Records excerpted from a collection
::::::::::
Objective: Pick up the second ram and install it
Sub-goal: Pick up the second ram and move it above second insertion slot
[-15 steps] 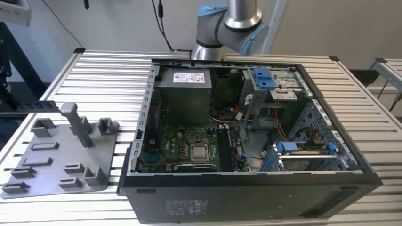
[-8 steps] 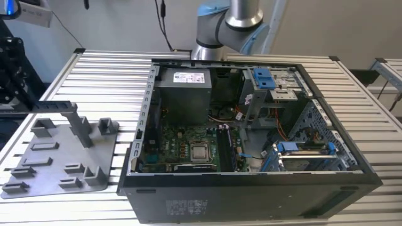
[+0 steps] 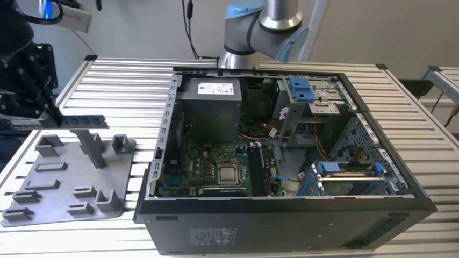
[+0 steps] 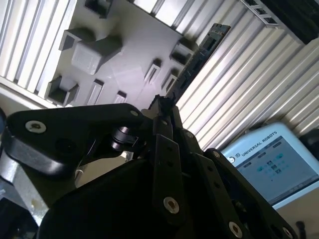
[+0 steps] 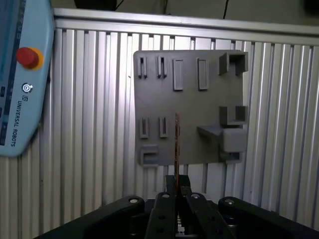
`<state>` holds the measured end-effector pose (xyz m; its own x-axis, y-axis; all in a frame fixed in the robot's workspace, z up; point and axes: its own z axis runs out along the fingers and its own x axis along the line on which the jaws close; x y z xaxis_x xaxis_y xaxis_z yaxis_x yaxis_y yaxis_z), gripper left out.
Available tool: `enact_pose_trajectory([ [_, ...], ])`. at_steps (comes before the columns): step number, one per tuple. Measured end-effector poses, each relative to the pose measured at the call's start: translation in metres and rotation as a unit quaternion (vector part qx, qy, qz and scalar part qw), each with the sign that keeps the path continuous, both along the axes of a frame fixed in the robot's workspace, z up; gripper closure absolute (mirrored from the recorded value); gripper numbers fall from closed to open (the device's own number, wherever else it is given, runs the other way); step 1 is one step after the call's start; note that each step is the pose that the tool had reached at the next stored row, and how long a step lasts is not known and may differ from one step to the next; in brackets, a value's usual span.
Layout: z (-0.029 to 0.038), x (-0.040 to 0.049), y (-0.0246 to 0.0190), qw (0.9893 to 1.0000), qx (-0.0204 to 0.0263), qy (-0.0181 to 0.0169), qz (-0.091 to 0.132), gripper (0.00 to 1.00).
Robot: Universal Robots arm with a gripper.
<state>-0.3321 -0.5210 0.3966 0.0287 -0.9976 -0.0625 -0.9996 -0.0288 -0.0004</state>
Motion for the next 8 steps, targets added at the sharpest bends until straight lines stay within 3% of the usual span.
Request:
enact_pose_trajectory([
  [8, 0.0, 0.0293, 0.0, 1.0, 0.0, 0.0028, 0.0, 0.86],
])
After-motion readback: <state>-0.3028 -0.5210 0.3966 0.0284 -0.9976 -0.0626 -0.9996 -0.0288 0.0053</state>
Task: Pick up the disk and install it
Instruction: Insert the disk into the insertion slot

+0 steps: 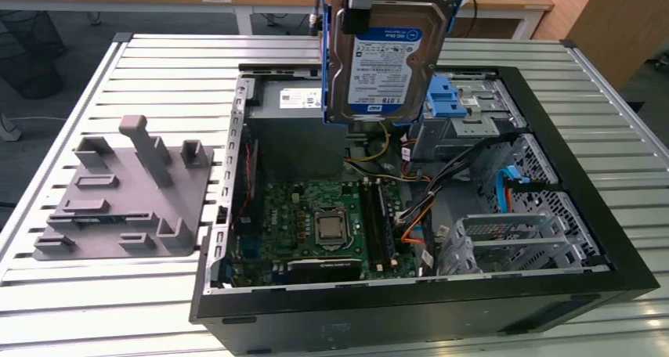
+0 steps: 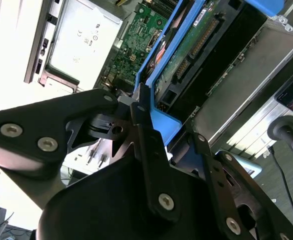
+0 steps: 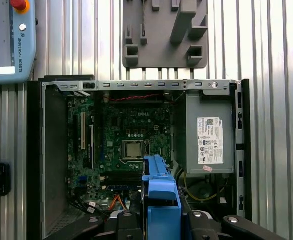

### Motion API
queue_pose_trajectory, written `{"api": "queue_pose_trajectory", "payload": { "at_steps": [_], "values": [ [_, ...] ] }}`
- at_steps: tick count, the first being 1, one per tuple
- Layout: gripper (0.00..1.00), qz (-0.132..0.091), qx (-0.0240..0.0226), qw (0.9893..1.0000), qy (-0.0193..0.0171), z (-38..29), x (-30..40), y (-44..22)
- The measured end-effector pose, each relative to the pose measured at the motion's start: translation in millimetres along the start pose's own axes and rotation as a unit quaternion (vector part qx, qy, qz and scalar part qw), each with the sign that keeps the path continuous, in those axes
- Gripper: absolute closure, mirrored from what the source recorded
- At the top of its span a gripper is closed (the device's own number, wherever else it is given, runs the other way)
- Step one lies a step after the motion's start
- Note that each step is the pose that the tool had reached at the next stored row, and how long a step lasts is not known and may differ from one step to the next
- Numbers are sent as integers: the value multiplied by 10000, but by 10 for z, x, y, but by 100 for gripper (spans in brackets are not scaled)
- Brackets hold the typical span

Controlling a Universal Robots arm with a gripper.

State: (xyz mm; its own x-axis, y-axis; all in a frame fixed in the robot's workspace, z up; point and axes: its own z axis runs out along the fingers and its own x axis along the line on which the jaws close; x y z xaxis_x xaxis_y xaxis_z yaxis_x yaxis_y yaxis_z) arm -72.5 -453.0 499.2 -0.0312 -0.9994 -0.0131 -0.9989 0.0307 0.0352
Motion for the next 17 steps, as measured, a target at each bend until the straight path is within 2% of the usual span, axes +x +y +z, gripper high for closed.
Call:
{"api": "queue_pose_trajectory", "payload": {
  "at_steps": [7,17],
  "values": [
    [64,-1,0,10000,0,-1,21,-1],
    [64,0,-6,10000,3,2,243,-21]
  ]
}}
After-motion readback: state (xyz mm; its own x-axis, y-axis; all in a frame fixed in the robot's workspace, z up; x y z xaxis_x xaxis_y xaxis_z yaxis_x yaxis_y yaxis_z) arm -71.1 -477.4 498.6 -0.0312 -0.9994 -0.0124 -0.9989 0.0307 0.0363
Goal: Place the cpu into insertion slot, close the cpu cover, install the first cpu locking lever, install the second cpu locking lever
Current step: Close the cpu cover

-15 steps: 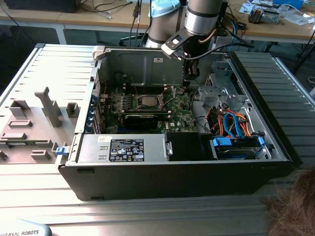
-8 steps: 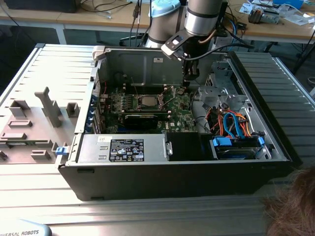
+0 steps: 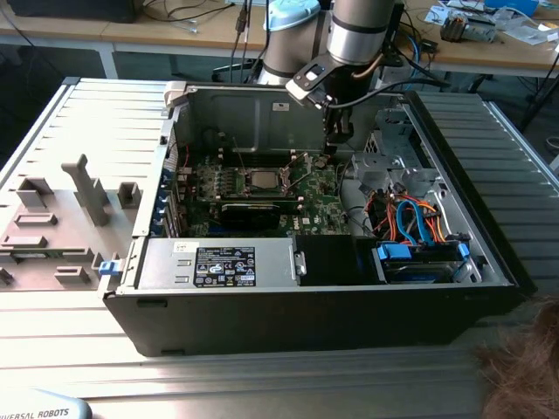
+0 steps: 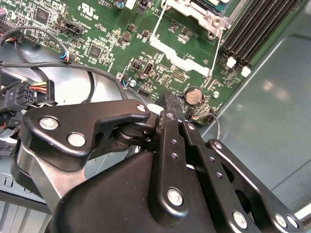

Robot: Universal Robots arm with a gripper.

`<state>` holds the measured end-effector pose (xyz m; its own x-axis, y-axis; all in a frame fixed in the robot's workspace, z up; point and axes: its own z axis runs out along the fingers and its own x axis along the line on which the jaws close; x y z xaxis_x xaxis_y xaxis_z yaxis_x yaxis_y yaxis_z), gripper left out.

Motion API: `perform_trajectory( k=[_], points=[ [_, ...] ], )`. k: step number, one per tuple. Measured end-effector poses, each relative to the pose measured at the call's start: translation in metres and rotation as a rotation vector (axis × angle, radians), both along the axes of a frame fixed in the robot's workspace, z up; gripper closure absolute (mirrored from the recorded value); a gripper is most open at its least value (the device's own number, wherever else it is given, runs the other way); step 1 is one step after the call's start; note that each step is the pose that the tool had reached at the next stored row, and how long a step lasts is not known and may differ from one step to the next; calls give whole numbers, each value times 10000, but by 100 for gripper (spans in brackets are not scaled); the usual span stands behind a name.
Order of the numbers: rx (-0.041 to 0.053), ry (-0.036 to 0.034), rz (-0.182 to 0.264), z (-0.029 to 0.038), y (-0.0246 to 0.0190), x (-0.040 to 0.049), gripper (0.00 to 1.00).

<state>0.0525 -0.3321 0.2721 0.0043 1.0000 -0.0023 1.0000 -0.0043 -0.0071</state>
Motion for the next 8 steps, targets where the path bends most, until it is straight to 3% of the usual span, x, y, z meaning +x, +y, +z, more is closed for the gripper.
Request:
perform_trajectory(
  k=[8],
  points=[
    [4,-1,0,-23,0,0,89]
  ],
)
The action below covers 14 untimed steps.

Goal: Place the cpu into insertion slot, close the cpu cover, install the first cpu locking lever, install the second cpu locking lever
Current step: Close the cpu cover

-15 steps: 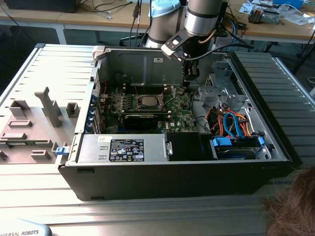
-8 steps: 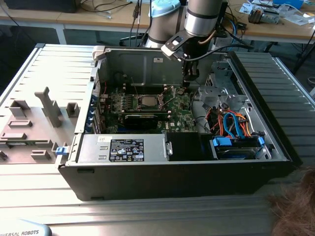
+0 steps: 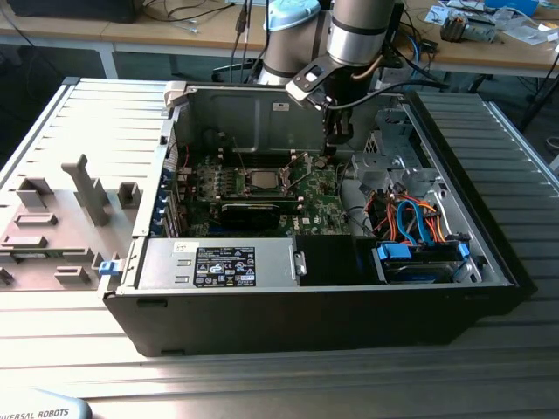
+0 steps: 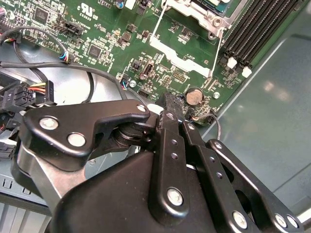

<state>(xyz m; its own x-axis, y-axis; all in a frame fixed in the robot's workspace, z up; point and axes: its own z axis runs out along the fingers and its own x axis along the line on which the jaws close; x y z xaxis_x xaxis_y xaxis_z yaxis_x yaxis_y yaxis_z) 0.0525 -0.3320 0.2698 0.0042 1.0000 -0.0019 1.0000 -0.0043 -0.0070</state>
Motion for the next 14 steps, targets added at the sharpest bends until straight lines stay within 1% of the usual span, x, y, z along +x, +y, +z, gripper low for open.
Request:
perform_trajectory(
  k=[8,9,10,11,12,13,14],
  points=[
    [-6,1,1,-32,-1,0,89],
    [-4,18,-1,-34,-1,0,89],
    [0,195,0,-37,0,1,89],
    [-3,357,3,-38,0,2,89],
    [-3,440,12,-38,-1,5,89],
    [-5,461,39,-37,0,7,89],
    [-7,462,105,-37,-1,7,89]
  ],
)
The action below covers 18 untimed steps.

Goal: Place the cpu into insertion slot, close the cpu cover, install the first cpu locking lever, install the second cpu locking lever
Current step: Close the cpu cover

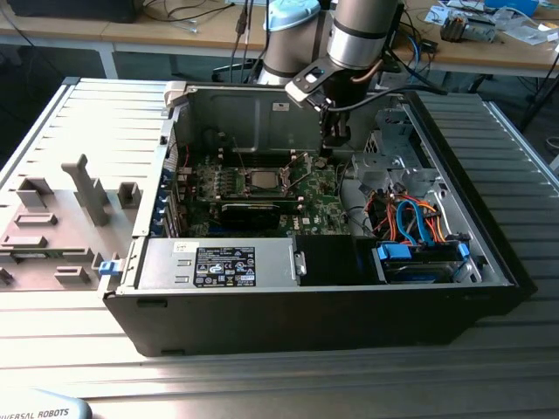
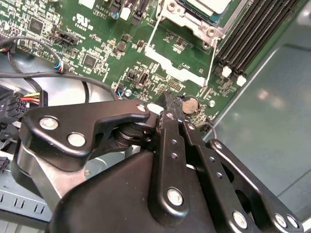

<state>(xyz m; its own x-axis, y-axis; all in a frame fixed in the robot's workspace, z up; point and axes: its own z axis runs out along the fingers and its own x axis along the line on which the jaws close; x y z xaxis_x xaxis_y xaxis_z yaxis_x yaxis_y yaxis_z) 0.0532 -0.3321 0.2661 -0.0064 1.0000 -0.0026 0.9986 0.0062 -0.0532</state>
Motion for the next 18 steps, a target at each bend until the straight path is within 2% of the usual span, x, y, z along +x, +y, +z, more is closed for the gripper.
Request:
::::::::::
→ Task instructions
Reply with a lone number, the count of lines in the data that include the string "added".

→ Result for this task
2